On Alitalia’s trade union lack of realism and long-term vision

Hobbes,

I don’t know if I am the only one seeing a pattern here, but it seems that Italy, and the air and banking industries keep topping up the ranking of self-interested/head-buried-in-the sand headlines.

Combining a few of them together, and after over a year on the papers, we’ve got the Alitalia saga. Reportedly, a grotesquely malfunctioning and grossly inefficient national flag carrier.

For some bizarre reason –namely landing slots- Air France-KLM has been on and off interested in the company, but our trade union friends keep seeing leaving the ill firm in public health while the government pays the bill is the best way forward.

Maurizio Prato, the last Alitalia’s chairman to run out of patience, resigned when talks to reach agreement with unions failed. As if it wasn’t clear yet, Mr Prato had warned unions that the firm risked going bankrupt unless a deal was reached. And a deal was not reached.

It beggars believe how a group of people can be so selfish that they’d rather end up laid off after forcing their own company going bankrupt as long as they go hand-by-hand with their fellow trade unionists. Obviously, they see it more like ‘solidarity’ but Lech Walesa’s days are long gone and in a competitive environment as today’s world, some people need a massive dose of realism, and truth.

How long before the Air France-KLM consortium realises that it might be easier, cheaper and overall better to pull out, wait for Alitalia to collapse and go back to get the cherished landing slots at bargain prices? I hope not too late.

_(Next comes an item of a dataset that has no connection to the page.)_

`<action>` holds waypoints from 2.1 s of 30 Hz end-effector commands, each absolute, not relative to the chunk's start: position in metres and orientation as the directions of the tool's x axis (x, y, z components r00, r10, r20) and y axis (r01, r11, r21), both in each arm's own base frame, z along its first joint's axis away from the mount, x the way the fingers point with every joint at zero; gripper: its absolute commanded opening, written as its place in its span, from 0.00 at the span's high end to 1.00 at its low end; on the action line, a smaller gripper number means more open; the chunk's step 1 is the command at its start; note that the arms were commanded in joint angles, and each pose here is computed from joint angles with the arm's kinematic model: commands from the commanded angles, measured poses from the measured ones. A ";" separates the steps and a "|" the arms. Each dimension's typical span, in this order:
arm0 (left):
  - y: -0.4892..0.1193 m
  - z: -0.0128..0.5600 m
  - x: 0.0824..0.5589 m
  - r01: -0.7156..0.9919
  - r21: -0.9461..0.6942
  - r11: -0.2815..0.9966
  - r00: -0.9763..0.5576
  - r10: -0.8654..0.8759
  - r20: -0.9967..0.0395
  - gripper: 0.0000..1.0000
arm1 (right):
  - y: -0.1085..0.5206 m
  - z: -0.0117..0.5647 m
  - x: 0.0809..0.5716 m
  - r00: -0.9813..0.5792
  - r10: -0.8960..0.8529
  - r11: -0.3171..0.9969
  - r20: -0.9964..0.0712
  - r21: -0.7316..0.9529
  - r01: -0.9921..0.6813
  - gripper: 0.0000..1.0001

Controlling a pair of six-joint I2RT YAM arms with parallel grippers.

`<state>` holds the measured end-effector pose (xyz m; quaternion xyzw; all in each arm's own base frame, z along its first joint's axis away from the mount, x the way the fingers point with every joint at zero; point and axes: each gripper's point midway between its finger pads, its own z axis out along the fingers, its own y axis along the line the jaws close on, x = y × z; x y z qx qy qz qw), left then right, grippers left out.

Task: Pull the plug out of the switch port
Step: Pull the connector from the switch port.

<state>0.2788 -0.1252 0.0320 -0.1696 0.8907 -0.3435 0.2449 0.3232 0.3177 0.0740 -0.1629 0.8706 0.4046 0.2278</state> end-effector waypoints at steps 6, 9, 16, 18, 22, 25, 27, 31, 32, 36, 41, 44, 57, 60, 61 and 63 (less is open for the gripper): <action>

If Alitalia SpA’s trade union feel so brave as too take down the deal, it is just because they feel Alitalia is too big to fail (in Italian terms, of course) and because they are playing trapeze artist with double safety net… ultimately the government will pick up the remains and save the day.

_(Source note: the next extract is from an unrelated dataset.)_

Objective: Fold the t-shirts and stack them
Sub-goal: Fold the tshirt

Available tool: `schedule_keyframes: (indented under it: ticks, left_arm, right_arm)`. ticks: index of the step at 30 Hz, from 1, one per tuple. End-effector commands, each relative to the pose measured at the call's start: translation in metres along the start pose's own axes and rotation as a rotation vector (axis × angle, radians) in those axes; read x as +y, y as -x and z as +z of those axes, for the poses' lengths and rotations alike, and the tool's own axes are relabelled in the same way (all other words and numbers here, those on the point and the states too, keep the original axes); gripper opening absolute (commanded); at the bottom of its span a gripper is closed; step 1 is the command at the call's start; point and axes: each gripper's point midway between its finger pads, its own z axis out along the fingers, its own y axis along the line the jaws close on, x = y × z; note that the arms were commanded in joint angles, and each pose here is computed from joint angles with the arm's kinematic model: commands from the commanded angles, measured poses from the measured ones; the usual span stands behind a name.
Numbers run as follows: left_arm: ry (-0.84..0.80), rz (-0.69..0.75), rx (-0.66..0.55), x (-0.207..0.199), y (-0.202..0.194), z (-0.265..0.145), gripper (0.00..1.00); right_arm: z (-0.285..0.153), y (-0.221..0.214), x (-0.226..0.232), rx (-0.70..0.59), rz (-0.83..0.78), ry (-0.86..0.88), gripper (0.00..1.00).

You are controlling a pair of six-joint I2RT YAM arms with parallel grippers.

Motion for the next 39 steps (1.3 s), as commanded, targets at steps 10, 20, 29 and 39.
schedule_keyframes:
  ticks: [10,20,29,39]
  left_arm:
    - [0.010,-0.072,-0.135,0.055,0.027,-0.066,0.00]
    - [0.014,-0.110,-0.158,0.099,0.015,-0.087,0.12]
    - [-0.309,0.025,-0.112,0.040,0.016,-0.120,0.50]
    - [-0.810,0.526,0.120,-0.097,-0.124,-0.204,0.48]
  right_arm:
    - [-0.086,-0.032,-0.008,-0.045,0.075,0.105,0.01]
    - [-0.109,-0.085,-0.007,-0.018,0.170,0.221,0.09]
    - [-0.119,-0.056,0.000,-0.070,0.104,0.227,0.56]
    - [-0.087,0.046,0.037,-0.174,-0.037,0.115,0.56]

Or will it? It seems to me that the European Commission is growing tired of the cheekiness of some of its members… Spanish rule-bending on German E.On’s purchase of Endesa, mozzarella health hazards, bank nationalisation, and the many, many like.

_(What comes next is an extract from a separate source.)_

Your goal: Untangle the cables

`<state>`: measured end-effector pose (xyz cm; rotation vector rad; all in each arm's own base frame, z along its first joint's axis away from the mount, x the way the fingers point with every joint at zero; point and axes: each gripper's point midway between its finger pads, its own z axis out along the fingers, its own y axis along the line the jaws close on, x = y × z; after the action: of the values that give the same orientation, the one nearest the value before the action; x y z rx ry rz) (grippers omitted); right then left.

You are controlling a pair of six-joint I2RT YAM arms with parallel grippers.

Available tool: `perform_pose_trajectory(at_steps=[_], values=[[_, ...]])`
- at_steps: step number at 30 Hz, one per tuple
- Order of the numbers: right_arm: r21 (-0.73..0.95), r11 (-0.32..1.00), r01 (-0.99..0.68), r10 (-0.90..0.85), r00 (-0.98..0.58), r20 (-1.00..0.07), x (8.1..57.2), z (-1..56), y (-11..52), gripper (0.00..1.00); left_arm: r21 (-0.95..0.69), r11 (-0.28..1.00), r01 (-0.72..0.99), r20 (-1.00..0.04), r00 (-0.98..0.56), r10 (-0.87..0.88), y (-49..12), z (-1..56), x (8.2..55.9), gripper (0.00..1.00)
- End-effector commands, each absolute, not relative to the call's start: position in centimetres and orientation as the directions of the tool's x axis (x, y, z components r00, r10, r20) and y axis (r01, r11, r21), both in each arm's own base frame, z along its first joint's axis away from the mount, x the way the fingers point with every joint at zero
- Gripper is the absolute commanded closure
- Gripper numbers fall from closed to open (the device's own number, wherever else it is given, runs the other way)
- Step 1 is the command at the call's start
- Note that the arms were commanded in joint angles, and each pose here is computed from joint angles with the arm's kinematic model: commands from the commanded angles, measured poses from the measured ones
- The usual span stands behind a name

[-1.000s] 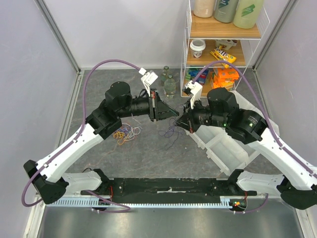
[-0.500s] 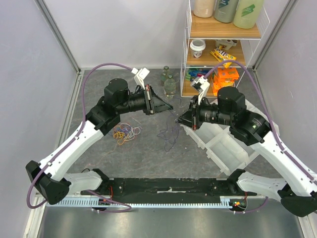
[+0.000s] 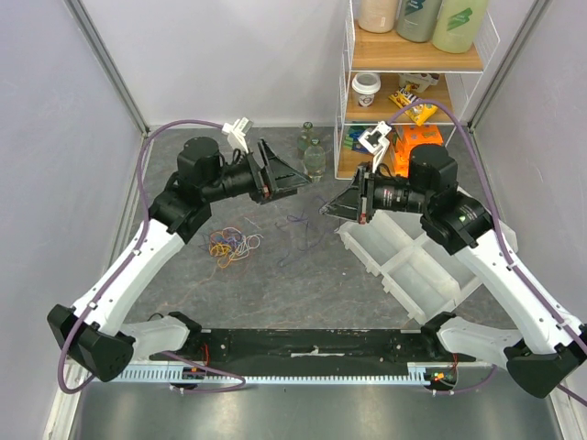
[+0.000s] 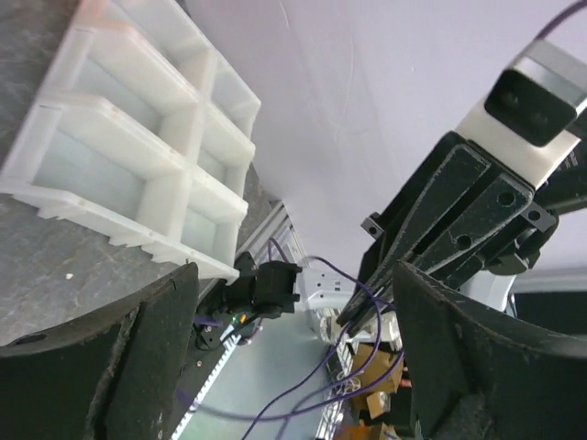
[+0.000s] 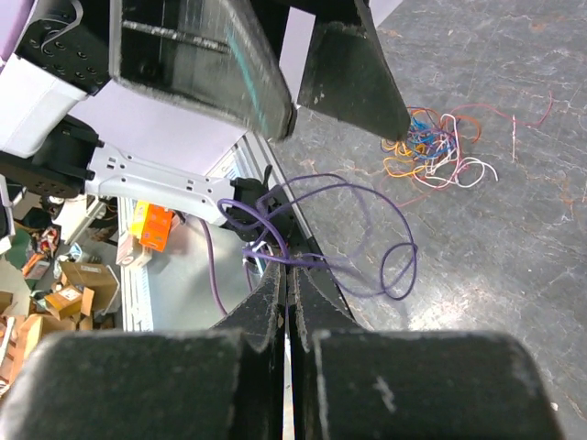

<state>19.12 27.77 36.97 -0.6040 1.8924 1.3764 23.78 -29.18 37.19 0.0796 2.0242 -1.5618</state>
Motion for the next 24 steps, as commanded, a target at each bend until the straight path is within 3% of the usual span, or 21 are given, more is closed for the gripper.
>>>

If SpA gets the upper hand, Alitalia will go under and the rest of Italians will pay to bail them out. I will never understand the herd behaviour. The current company employees have potentially a lot to lose (I won’t get into that), but the community, as a whole, has been pumping medicines to a sick old man for years and when a foreign doctor offers to help, the very patient shouts and insults it… perhaps it is time for the family around the bed to put things into perspective.

The future is looking a bit gloomy in the short/medium term, so some eye-opening tactics must be put in place. But with elections in Italy in a few days, who’s going to take the chance? We’ve got the politicians we deserve. Cutting the sick limb will safe the rest of the body in the long run. Is it that difficult to see?